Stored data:
****
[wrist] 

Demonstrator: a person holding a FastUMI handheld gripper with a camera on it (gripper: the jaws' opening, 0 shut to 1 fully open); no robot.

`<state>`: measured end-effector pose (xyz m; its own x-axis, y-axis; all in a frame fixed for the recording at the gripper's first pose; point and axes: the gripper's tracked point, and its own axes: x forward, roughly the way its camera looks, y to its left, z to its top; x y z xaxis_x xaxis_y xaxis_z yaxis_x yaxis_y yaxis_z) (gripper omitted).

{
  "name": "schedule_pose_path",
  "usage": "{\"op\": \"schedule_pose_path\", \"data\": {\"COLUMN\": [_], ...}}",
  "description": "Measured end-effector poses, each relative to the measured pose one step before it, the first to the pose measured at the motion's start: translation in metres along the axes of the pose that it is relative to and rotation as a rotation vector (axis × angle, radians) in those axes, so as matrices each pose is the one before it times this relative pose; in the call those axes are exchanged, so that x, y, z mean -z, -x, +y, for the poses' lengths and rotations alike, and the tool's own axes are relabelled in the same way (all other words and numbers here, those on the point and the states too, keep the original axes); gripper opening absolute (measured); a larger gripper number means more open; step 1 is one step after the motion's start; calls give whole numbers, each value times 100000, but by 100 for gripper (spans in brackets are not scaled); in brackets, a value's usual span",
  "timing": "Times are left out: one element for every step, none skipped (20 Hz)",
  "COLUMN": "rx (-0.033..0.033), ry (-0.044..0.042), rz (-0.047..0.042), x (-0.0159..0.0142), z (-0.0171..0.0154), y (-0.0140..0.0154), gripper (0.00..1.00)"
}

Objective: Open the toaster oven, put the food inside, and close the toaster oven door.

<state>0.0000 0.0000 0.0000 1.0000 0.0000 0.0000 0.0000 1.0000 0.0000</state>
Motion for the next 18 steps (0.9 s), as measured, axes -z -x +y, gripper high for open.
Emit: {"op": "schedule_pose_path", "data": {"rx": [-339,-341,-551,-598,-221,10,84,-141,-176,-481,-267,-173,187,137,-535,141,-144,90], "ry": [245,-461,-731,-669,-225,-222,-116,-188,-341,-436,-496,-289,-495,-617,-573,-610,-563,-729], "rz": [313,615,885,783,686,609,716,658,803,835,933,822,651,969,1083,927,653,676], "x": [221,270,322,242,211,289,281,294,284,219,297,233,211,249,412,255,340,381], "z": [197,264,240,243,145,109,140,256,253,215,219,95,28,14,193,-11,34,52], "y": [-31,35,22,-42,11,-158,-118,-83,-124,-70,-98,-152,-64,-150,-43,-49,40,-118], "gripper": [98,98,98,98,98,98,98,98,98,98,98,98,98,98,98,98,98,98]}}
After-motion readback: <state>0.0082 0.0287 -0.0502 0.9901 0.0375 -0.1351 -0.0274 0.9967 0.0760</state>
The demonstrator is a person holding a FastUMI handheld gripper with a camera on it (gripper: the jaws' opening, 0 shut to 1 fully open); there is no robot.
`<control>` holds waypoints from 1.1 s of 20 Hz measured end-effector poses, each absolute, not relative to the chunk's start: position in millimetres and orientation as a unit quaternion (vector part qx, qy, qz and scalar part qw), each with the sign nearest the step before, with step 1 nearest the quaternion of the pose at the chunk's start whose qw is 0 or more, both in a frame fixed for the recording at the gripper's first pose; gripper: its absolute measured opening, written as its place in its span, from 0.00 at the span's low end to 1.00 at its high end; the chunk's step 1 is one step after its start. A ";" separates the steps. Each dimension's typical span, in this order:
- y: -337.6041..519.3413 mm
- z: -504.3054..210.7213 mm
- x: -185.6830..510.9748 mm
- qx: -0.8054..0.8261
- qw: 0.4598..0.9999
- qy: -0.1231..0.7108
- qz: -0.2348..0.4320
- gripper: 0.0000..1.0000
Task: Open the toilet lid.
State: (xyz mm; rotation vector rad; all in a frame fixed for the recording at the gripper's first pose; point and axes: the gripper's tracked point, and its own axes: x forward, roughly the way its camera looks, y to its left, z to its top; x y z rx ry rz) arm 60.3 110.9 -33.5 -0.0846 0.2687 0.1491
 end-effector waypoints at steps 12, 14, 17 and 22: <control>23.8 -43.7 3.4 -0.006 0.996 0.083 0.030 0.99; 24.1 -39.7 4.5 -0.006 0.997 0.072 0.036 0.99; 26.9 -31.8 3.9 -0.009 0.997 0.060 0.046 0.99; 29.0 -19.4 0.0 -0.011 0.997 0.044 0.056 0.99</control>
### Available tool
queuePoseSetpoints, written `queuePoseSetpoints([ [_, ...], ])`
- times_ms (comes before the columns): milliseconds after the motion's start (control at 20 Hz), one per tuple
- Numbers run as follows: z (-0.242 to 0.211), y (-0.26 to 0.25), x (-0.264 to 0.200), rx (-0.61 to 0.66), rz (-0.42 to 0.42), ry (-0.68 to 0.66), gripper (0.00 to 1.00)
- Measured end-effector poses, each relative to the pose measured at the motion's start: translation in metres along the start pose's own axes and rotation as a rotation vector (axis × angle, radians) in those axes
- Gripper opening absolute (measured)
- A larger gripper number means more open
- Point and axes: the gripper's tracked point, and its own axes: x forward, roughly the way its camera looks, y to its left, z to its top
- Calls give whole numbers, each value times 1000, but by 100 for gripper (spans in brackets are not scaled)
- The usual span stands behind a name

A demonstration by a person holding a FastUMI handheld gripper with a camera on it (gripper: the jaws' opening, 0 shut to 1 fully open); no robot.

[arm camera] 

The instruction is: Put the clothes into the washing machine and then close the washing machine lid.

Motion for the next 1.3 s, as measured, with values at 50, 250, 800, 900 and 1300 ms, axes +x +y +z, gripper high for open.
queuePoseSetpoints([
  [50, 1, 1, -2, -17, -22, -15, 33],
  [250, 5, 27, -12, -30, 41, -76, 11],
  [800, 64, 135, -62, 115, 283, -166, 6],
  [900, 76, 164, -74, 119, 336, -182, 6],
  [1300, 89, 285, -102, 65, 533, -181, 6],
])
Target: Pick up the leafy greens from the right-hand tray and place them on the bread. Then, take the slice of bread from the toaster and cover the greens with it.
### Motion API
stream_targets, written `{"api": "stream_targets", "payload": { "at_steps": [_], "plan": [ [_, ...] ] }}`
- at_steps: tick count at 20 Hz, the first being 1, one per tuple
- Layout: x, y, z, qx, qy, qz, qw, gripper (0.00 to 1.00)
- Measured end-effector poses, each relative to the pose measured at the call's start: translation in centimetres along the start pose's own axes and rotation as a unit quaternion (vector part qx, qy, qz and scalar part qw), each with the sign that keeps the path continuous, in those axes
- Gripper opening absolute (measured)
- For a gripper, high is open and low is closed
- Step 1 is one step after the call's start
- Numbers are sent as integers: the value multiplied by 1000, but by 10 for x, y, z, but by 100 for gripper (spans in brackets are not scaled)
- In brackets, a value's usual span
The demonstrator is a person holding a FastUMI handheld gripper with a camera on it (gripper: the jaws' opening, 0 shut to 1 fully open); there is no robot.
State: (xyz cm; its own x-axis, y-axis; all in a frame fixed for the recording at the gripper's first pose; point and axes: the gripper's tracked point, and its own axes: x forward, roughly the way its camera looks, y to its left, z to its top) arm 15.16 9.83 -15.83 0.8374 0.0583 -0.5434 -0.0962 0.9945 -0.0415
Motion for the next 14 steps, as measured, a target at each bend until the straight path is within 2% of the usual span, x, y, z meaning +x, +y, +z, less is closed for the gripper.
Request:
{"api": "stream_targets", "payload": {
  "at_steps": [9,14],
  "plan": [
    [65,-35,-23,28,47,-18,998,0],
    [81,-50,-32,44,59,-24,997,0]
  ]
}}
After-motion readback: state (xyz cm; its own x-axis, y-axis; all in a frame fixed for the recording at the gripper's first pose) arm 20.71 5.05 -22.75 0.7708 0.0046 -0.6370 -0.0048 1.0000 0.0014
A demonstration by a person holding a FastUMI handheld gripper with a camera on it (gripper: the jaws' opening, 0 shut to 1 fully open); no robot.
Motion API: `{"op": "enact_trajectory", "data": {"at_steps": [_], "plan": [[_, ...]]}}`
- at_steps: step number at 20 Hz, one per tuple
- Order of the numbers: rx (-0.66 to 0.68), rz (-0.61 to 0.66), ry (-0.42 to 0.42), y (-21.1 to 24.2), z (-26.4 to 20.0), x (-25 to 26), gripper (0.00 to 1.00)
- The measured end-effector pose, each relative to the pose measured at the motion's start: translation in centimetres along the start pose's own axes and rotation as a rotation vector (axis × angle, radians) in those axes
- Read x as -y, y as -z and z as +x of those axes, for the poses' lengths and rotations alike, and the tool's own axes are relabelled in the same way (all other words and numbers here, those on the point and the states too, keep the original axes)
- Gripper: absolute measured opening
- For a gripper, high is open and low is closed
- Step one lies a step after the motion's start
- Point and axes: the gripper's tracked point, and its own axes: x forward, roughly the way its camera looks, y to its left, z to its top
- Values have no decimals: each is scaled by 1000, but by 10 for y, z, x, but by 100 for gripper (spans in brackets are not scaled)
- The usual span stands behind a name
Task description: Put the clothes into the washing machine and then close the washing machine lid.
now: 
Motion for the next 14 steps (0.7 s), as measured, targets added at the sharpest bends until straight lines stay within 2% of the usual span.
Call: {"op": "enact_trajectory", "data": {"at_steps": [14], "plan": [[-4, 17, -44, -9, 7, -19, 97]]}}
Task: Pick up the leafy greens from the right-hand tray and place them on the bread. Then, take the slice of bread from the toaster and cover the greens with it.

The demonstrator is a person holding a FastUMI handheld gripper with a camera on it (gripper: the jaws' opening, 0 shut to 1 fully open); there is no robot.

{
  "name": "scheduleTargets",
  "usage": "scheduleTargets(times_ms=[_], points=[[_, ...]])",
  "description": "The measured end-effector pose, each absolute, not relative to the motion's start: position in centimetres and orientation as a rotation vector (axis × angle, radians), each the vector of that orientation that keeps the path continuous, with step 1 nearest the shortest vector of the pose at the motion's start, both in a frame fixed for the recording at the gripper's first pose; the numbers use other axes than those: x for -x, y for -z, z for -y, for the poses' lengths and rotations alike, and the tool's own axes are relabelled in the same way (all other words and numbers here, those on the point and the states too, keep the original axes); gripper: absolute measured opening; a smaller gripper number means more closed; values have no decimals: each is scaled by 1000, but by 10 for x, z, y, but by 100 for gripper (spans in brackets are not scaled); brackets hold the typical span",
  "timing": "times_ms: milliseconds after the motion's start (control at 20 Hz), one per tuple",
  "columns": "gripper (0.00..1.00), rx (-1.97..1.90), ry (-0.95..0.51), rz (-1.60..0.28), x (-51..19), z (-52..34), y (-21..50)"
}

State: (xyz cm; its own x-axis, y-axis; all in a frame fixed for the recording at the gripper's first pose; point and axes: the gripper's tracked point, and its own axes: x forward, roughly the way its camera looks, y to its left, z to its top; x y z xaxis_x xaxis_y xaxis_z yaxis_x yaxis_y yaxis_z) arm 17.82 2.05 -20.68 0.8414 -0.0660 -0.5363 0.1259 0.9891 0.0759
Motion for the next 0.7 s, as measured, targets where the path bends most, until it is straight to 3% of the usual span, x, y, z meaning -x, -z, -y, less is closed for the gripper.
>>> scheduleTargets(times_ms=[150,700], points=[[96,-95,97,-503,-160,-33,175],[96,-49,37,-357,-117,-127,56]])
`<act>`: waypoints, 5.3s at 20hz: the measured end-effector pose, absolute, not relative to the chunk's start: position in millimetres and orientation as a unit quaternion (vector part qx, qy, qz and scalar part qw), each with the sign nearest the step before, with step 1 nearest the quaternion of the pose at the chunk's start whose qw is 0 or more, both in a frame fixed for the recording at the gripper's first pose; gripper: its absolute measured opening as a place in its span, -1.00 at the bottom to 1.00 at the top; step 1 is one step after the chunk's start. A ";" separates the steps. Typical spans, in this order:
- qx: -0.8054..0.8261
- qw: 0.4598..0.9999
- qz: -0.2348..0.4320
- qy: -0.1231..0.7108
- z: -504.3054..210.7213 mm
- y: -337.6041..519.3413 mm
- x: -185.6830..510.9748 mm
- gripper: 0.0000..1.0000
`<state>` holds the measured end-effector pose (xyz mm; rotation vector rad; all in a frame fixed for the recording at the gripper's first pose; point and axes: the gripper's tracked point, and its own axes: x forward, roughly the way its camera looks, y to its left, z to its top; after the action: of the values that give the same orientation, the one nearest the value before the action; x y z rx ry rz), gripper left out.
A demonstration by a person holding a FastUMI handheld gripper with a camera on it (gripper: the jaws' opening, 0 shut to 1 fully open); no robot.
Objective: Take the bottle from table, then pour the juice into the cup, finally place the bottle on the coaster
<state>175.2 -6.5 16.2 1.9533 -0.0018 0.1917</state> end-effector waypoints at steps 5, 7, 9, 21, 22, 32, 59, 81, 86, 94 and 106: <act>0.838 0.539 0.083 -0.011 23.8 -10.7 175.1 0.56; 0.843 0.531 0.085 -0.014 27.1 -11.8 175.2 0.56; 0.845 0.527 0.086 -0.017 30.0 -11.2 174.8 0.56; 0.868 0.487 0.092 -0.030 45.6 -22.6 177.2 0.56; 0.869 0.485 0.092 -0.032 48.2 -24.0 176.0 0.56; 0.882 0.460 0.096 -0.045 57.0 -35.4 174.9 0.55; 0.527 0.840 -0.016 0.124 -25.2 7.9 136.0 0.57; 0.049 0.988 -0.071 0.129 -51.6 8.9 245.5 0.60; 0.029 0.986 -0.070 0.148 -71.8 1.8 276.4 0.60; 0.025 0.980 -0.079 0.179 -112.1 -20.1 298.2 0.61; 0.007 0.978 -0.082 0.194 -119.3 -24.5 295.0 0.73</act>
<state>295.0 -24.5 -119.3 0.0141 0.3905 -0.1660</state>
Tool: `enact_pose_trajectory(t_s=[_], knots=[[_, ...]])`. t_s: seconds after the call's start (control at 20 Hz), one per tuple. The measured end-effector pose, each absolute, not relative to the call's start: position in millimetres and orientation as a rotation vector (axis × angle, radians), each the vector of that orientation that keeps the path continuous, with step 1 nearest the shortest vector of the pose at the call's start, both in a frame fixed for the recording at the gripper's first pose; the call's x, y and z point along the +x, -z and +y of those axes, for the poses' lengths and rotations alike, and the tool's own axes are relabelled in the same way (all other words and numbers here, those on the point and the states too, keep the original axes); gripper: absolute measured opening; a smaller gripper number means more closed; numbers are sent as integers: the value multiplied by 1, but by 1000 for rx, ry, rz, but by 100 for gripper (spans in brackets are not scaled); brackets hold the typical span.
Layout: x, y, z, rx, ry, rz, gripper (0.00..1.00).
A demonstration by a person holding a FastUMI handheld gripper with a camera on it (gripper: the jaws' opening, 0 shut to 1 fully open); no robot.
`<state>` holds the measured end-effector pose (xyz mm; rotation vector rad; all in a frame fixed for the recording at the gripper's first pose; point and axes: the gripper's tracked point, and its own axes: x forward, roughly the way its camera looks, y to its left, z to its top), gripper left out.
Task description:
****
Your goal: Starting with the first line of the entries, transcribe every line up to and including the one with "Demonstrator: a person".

Result for this exercise:
[wrist] 

Demonstrator: a person holding a FastUMI handheld gripper with a camera on it (gripper: the jaws' opening, 0 shut to 1 fully open); no robot.

This exercise has been answered in full.